Your assignment: The reply should consist of one number, which is how many lines in the material below contain "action".

#####

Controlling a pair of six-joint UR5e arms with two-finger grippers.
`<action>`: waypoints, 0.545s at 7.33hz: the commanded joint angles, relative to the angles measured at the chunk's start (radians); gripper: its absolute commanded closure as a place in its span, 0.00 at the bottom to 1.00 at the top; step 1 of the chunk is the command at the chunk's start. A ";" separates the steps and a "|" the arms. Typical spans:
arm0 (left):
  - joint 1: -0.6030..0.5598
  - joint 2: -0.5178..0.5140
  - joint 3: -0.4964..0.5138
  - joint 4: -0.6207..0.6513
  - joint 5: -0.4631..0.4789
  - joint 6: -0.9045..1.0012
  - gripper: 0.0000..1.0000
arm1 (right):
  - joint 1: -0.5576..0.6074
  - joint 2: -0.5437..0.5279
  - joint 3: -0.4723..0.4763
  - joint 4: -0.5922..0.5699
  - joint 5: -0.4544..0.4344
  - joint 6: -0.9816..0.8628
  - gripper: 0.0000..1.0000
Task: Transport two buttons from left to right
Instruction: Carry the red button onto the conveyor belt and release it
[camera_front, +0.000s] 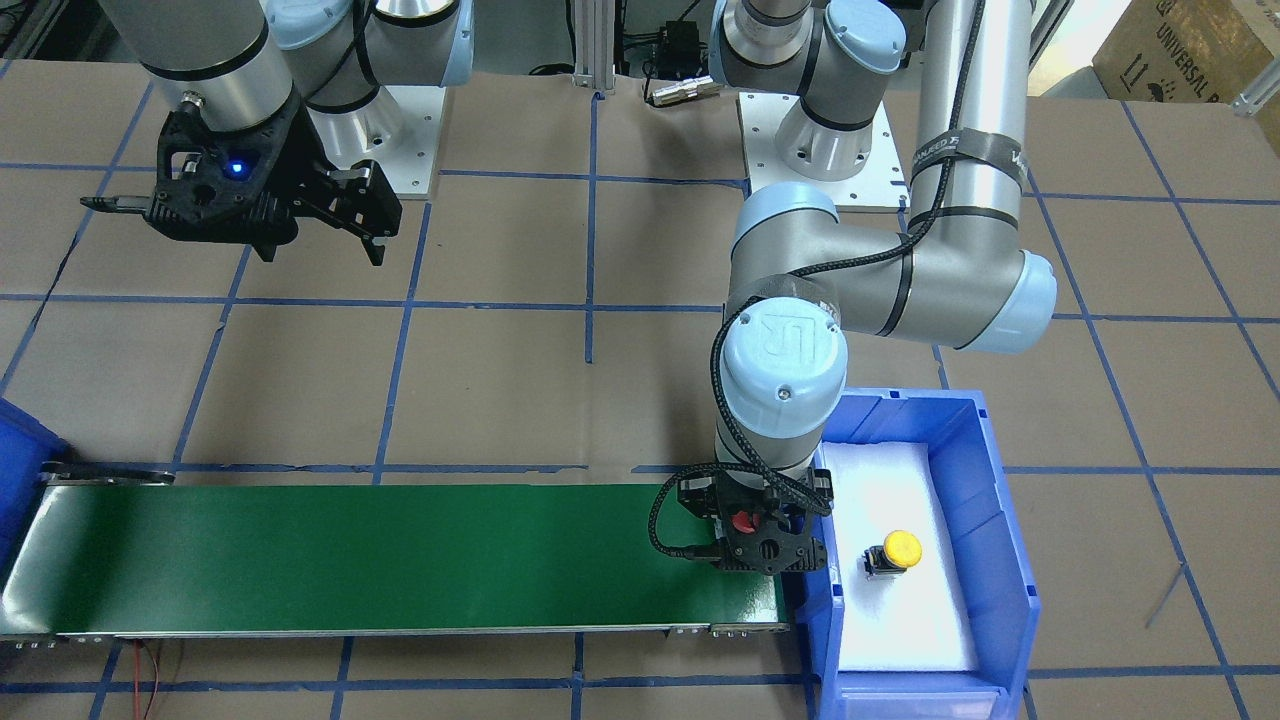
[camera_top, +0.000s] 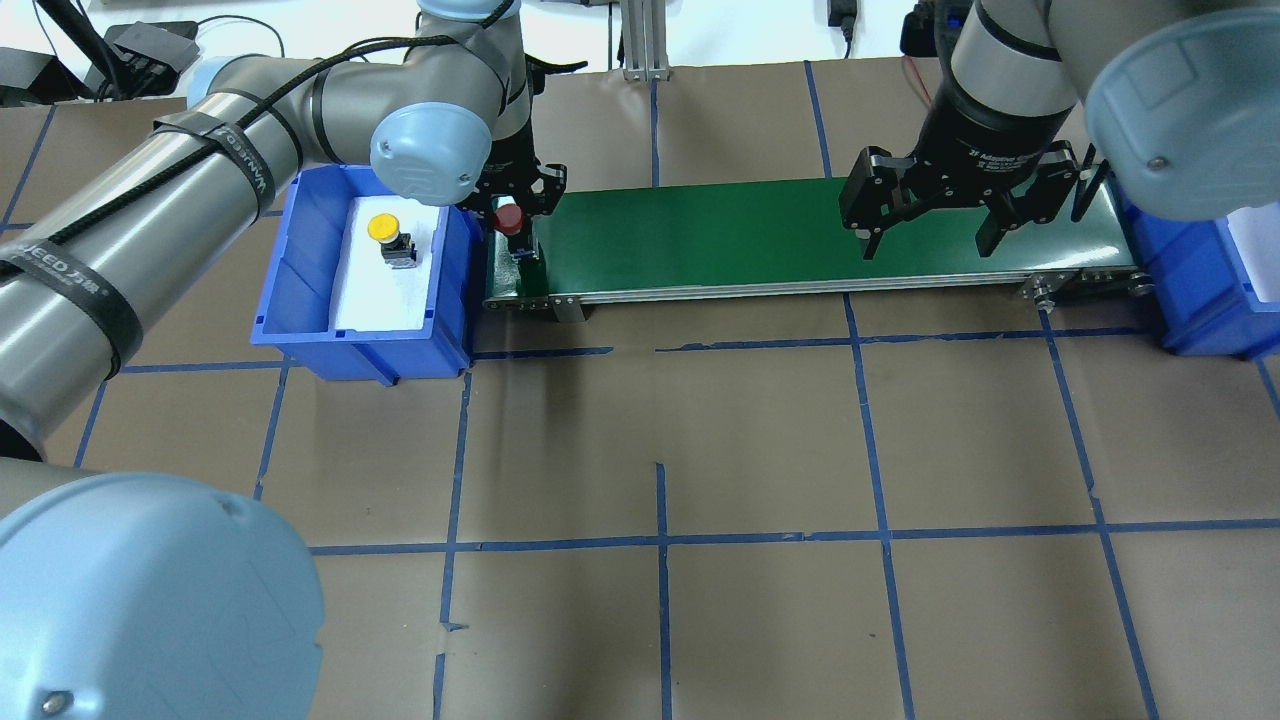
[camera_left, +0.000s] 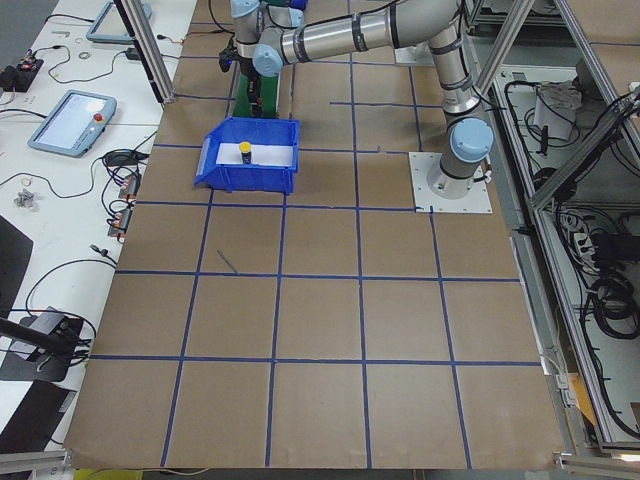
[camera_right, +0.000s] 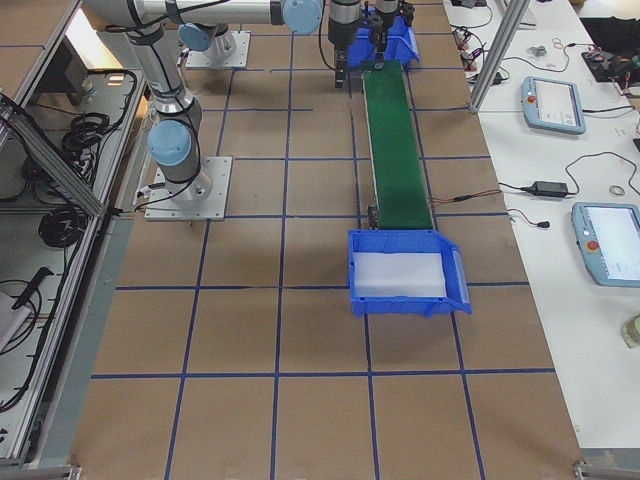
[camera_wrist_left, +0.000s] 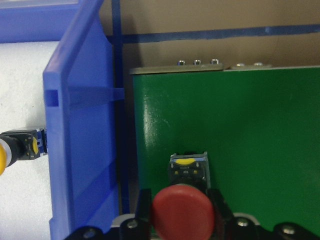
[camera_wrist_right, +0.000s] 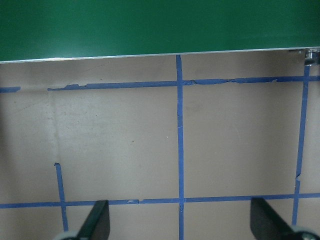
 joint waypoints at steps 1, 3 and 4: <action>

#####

Answer space: 2